Messflüge des Alfred-Wegener-Instituts
Parallel zu den Bodenexperimenten führte das Alfred Wegener Institut (AWI) auch Messungen aus der Luft durch. Ein Flugzeug vom Typ Dornier-228 hat das ASIRAS-Instrument an Bord, eine Flugzeugvariante des Radarhöhenmessers, der in CryoSat 2 eingebaut wird. Durch Vergleiche der aus der Luft aufgezeichneten Daten mit den Bodenmessungen testen und überprüfen Wissenschaftler noch vor dem Start des Satelliten neue Verfahren, die bei der CryoSat 2-Mission zur Erfassung von Veränderungen der Eisdicke zum Einsatz kommen.

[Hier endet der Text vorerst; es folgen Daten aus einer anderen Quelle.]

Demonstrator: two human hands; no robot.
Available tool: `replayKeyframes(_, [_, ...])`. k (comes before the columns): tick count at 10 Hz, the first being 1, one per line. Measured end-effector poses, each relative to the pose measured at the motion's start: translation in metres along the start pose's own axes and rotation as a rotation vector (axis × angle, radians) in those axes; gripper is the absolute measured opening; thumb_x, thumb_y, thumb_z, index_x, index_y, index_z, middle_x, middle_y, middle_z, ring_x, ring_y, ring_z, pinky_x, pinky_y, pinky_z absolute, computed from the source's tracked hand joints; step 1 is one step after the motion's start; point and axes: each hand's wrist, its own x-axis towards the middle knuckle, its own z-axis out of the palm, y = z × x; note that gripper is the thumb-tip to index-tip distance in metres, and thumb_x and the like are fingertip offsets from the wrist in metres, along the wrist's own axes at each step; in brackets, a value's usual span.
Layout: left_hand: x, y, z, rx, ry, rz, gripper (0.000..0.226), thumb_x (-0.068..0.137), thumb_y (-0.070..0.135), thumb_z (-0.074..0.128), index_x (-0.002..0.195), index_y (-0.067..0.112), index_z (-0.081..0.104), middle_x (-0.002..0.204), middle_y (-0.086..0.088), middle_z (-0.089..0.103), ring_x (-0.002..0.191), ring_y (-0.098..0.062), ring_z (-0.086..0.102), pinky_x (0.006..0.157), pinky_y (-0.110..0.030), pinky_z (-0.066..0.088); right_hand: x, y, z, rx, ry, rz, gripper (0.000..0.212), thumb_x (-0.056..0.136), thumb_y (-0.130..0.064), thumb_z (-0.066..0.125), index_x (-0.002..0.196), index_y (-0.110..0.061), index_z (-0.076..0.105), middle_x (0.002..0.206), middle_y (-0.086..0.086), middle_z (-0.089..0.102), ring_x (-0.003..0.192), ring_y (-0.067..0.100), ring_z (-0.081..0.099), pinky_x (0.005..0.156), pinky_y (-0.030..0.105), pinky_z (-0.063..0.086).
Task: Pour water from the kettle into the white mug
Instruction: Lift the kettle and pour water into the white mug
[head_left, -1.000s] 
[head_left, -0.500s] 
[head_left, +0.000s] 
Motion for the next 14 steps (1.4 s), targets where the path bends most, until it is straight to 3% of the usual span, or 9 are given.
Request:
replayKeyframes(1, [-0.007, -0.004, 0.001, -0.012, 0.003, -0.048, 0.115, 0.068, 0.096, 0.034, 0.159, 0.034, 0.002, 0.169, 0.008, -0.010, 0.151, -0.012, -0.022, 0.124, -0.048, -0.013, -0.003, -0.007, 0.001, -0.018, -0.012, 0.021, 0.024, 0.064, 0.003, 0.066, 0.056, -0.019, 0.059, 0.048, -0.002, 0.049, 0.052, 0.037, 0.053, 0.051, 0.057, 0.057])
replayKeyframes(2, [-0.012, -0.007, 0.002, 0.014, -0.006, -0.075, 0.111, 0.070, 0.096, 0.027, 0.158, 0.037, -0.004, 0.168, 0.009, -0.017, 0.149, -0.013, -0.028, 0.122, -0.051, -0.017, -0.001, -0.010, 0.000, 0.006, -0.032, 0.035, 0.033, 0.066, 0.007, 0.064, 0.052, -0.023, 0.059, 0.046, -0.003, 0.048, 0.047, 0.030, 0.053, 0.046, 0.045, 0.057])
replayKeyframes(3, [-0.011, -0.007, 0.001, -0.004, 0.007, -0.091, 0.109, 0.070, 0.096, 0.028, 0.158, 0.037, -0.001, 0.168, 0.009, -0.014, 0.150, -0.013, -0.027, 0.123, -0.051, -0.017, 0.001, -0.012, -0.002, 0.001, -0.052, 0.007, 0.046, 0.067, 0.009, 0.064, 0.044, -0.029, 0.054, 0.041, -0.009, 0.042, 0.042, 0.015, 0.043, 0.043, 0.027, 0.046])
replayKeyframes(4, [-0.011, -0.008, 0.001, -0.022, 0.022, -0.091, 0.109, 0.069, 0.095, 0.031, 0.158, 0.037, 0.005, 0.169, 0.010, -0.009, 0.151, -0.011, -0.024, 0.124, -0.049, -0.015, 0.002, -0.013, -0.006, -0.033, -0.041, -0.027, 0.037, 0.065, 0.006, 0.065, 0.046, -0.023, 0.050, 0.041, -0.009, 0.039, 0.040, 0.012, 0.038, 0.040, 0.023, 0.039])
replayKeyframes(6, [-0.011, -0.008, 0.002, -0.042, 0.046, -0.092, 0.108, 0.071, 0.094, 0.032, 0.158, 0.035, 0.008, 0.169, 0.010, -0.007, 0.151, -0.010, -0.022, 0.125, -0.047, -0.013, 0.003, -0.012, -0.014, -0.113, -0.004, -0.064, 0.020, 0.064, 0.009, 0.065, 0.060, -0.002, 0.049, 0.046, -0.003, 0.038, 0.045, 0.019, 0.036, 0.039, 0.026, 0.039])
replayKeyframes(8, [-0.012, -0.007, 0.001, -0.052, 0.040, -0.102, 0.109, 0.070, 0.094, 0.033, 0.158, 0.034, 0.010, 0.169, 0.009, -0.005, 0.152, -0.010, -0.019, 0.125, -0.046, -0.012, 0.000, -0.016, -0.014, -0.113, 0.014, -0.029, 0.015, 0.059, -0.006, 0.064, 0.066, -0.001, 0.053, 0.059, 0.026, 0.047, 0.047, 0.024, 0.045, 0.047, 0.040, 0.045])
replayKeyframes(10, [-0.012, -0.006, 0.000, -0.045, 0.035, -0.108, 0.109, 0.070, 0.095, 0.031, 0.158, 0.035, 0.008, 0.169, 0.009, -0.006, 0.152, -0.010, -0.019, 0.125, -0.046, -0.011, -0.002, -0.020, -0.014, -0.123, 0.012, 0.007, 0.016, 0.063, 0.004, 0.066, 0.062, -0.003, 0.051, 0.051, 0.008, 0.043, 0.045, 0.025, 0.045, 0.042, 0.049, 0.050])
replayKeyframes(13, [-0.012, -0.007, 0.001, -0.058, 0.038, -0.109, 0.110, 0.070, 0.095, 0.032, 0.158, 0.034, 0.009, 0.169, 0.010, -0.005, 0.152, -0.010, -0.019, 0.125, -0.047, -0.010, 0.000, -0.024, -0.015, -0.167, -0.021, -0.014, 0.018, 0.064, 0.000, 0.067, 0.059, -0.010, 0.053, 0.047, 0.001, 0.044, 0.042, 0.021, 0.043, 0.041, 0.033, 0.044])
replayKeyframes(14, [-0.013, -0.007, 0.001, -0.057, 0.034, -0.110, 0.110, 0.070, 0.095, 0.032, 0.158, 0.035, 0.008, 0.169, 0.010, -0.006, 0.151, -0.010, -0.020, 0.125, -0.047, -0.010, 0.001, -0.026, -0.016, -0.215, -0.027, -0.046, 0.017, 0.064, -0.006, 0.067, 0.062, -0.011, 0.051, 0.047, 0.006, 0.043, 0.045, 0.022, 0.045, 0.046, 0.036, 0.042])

Darstellung der Gletscherdaten des Flugzeug-Radarhöhenmessers
„Der erste Flug mit ASIRAS sah gut aus,“ so Veit Helm vom AWI. „Sobald das Wetter es erlaubte und die Bodenteams in Position waren, konnten die wissenschaftlichen Flüge starten und mit der Verarbeitung und Auswertung der Daten des Radarhöhenmessers über Austfonna begonnen werden. Eine der faszinierenden Seiten dieser Arbeit ist der Blick in die Zukunft, den uns diese Kampagne ermöglicht. Wir sehen, was die CryoSat 2-Mission nach ihrem Start sehen und messen wird.“

Die Datenerhebung aus der Luft wurde bis zum 24. April durchgeführt. Nach dem Abschluss der Kampagne gilt es nun, die enormen Datenmengen zu analysieren. So sollen die Messverfahren, die später bei CryoSat 2 zum Einsatz kommen, optimiert werden. Die auf Zentimeter genaue Erfassung der Eisdicken aus dem Weltall, und damit verbunden ein besseres Verständnis der Auswirkungen des Klimawandels auf die polaren Eisfelder, ist nur dank dieser sorgfältigen Arbeit möglich.